→ **THE PROBLEM**
Every line of the entries with the word "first" in it should be shown.

===== THE DATA

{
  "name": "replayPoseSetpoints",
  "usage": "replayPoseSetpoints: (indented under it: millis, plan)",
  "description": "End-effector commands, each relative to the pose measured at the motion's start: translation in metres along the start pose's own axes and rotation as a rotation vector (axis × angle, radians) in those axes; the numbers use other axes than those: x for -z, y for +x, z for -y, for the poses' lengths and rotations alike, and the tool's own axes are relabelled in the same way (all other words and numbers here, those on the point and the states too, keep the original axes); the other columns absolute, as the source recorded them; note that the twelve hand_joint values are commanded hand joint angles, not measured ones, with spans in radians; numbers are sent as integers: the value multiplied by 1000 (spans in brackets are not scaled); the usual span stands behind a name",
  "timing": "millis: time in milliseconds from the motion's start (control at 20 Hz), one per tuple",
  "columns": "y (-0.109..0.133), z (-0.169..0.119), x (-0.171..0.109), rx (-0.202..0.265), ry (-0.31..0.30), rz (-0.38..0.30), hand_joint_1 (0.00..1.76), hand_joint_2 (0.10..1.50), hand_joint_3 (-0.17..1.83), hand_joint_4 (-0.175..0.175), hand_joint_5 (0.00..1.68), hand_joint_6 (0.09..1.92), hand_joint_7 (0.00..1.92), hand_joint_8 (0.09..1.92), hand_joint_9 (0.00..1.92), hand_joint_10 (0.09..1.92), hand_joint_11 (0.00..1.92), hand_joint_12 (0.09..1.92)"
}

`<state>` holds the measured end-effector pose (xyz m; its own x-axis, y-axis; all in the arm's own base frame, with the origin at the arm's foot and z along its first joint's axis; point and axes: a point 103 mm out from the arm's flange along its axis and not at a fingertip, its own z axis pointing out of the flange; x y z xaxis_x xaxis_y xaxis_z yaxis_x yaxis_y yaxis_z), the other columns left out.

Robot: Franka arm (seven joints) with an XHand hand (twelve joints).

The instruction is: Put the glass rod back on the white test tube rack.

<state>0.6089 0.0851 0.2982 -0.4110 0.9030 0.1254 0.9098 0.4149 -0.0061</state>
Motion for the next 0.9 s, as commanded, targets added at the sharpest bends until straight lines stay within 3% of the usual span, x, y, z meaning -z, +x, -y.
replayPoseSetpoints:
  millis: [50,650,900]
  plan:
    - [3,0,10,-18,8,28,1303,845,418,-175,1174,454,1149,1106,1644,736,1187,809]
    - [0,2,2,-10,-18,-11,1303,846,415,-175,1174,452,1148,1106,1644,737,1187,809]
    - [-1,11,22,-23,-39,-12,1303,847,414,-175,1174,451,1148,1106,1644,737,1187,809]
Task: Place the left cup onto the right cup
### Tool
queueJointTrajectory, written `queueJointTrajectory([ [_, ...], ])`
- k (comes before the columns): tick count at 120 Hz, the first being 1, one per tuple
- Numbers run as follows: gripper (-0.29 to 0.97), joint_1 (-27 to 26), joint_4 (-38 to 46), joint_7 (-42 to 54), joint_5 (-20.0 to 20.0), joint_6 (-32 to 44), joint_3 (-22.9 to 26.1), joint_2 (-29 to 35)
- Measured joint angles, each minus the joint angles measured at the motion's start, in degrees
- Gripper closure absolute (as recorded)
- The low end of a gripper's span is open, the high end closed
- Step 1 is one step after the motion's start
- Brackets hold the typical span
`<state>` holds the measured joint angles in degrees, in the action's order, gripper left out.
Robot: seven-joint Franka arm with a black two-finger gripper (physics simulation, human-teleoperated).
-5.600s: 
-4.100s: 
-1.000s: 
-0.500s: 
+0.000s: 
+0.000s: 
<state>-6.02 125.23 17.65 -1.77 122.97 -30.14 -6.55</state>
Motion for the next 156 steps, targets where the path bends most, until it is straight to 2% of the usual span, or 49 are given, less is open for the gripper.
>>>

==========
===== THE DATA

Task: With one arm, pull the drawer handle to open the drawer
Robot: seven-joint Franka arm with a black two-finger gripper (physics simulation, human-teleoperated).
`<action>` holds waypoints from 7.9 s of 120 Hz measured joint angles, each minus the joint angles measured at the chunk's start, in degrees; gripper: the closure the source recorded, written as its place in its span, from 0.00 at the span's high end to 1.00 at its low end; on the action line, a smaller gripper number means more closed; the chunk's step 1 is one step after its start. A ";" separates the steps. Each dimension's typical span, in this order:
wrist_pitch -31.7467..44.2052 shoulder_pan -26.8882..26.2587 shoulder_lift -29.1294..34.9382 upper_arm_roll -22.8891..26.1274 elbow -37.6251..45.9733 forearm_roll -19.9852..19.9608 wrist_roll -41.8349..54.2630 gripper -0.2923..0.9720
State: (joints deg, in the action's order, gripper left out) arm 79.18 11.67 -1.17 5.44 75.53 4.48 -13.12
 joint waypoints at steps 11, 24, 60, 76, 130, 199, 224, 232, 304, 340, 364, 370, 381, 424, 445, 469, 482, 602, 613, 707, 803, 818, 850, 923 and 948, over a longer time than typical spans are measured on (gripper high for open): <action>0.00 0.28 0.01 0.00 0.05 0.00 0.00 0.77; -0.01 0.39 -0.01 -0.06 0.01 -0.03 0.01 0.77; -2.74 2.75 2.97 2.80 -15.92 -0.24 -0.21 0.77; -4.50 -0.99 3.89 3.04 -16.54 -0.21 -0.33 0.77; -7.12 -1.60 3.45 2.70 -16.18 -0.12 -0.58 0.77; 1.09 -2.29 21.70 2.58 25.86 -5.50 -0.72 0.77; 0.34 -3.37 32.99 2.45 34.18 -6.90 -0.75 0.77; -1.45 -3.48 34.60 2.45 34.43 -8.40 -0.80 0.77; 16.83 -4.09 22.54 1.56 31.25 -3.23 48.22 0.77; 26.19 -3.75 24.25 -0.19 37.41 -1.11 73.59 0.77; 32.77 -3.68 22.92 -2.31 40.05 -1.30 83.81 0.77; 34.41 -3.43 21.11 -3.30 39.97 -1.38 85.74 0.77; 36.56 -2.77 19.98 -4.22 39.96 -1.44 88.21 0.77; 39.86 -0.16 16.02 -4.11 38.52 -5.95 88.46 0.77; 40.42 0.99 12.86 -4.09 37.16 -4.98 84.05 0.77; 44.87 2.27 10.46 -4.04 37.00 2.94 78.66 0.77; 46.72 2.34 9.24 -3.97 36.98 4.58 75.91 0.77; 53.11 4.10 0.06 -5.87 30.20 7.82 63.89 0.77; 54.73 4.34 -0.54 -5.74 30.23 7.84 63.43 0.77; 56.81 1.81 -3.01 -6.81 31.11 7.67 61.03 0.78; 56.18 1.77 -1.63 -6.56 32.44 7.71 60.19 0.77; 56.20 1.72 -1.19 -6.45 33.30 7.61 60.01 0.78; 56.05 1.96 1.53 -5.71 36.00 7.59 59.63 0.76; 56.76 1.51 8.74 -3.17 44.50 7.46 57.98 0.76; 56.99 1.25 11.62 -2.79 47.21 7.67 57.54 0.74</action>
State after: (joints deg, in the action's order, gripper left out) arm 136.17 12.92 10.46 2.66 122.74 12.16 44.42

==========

→ **ANSWER**
`<state>` holds the measured end-effector pose (xyz m; its own x-axis, y-axis; all in the arm's own base frame, with the origin at the arm's foot and z along its first joint's axis; point and axes: a point 103 mm out from the arm's flange along its axis and not at a fingertip, its own z axis pointing out of the flange; x y z xaxis_x xaxis_y xaxis_z yaxis_x yaxis_y yaxis_z), the other columns left out.
- k (comes before the columns): tick count at 120 Hz, the first being 1, one per tuple

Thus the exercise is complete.